Fergus Lee-Warner
- Born: Fergus Lee-Warner 3 February 1994 (age 32) Scone, New South Wales, Australia
- Height: 198 cm (6 ft 6 in)
- Weight: 112 kg (247 lb; 17 st 9 lb)

Rugby union career
- Position: Lock / Flanker
- Current team: Newcastle Red Bulls

Senior career
- Years: Team / Apps / (Points)
- 2017: Greater Sydney Rams / 7 / (0)
- 2018–2022: Force / 49 / (15)
- 2022: Worcester Warriors / 3 / (0)
- 2022–2023: Bath / 26 / (0)
- 2025–: Newcastle Red Bulls / 0 / (0)
- Correct as of 3 October 2022

Super Rugby
- Years: Team / Apps / (Points)
- 2020–2022: Force / 36 / (25)
- 2024-2025: Waratahs / 16 / (0)
- Correct as of 31 May 2025

= Fergus Lee-Warner =

Australian rugby union player

Fergus Lee-Warner (born 3 February 1994, in Australia) is an Australian rugby union player who plays for the Newcastle Red Bulls in English Premiership Rugby competition.

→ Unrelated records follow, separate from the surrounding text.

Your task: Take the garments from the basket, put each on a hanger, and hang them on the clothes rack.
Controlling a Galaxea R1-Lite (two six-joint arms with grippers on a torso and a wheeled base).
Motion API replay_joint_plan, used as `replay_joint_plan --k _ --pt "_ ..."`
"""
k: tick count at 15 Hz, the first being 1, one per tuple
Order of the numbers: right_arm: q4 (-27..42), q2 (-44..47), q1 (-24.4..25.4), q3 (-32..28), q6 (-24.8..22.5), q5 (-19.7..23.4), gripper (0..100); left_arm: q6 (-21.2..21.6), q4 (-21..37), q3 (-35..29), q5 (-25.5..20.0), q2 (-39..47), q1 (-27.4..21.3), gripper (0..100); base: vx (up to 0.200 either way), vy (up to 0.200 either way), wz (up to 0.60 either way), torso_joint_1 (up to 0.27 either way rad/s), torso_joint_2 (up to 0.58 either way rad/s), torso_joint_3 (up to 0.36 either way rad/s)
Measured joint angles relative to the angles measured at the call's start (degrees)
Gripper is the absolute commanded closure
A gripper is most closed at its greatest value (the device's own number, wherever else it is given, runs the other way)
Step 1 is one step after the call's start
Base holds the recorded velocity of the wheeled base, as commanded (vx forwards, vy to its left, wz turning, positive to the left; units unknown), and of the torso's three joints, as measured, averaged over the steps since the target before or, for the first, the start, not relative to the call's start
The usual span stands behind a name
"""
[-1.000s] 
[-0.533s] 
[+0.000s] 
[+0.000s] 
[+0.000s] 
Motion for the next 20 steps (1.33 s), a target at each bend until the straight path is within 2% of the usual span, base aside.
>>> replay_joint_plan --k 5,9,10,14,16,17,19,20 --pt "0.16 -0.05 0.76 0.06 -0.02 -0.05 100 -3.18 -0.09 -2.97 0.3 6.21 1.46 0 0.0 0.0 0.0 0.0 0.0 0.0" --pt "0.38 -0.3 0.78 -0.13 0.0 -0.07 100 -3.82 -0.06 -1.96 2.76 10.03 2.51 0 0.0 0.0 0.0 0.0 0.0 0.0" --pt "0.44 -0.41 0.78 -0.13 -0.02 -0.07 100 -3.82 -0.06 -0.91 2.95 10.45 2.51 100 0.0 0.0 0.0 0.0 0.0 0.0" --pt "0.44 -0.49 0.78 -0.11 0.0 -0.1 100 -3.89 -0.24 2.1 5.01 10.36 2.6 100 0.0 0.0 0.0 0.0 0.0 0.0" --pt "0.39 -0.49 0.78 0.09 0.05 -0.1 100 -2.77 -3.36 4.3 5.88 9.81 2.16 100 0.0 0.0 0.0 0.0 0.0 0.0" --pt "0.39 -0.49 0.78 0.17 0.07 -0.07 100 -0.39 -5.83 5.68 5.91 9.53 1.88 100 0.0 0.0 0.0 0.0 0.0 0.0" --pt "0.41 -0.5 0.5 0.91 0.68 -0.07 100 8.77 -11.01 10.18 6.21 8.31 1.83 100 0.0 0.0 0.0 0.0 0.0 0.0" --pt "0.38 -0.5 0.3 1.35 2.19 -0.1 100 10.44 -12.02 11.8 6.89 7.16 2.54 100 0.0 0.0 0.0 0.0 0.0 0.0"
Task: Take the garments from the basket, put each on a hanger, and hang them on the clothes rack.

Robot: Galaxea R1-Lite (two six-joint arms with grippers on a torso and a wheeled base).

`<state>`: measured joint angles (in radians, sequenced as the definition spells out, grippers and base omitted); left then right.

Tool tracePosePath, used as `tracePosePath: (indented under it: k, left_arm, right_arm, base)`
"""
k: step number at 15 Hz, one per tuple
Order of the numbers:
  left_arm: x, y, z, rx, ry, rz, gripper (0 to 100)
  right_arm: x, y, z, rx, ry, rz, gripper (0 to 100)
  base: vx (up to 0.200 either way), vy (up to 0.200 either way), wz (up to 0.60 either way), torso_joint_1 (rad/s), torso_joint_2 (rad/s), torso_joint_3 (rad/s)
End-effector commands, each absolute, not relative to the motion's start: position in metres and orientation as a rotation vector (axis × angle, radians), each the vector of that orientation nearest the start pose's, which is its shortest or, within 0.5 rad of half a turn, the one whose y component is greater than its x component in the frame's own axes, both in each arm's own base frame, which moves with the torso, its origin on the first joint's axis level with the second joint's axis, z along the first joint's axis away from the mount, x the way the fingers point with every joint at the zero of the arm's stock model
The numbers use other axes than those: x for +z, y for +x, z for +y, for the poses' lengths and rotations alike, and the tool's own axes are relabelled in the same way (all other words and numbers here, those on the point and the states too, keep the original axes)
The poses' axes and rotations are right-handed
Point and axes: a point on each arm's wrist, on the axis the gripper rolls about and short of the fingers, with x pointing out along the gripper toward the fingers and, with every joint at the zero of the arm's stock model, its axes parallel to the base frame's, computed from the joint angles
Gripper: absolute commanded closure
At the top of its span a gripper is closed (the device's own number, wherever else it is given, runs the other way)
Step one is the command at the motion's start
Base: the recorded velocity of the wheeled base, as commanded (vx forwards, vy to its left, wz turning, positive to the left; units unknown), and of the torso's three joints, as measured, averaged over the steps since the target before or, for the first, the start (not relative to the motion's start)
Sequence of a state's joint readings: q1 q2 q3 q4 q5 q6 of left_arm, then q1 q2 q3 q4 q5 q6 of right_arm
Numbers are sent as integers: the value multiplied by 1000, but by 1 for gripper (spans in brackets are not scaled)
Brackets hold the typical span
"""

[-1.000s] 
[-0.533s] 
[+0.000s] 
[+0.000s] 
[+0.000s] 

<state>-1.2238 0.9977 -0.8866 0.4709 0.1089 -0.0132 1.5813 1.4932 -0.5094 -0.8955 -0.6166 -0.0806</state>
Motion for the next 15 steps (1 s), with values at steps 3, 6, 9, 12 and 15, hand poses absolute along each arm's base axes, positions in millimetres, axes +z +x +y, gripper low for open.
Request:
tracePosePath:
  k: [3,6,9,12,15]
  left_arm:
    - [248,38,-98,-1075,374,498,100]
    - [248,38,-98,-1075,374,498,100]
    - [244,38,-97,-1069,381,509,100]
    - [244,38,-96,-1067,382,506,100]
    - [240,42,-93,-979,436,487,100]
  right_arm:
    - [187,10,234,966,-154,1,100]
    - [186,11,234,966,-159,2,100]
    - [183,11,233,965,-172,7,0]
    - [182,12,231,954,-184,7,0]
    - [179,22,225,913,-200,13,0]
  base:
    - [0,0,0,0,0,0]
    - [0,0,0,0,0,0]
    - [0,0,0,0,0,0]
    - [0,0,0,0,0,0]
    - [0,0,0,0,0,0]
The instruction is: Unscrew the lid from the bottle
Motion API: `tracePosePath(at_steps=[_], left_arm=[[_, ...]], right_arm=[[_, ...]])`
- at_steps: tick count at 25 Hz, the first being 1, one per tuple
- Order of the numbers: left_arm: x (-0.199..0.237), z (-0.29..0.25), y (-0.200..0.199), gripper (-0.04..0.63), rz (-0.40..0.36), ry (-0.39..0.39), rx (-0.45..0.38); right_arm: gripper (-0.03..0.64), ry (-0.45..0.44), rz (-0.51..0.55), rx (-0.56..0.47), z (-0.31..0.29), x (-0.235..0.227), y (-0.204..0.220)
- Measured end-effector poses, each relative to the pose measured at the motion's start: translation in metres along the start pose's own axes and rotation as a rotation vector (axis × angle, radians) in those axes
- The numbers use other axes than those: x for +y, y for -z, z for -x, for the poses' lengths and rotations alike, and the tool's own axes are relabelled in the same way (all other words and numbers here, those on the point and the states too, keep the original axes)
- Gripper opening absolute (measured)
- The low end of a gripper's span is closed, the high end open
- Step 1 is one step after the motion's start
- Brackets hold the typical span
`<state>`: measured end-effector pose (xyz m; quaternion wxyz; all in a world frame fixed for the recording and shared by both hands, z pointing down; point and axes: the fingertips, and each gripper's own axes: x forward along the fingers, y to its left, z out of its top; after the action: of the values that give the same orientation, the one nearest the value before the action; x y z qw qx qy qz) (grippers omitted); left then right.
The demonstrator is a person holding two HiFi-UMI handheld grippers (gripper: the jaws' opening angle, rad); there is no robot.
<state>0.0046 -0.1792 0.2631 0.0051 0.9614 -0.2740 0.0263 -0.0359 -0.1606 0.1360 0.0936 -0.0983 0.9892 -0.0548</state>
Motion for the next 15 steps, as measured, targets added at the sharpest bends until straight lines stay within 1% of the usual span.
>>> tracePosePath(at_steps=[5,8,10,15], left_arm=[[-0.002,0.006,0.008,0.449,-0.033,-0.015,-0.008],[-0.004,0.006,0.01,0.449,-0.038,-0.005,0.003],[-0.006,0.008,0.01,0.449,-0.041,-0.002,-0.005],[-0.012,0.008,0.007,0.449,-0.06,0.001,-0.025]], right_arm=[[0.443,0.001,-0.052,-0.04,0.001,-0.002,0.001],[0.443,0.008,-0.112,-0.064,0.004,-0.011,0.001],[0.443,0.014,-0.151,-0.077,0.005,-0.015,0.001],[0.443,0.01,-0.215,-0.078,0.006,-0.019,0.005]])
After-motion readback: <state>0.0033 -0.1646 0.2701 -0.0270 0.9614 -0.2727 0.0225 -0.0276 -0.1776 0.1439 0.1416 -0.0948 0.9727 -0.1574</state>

His original playing position is lock or flanker. He was named in the Force squad for the Global Rapid Rugby competition in 2020.

On 4 April 2022 it was announced that Fergus had signed for Worcester Warriors on a 3 year contract to play in the Gallagher Premiership starting with the 2022/23 season.

On 5 October 2022 all Worcester players had their contracts terminated due to the liquidation of the company to which they were contracted. However, Lee-Warner had previously signed a loan deal with Bath. In October 2022, it was confirmed that he would remain at Bath until the end of the 2022–23 season.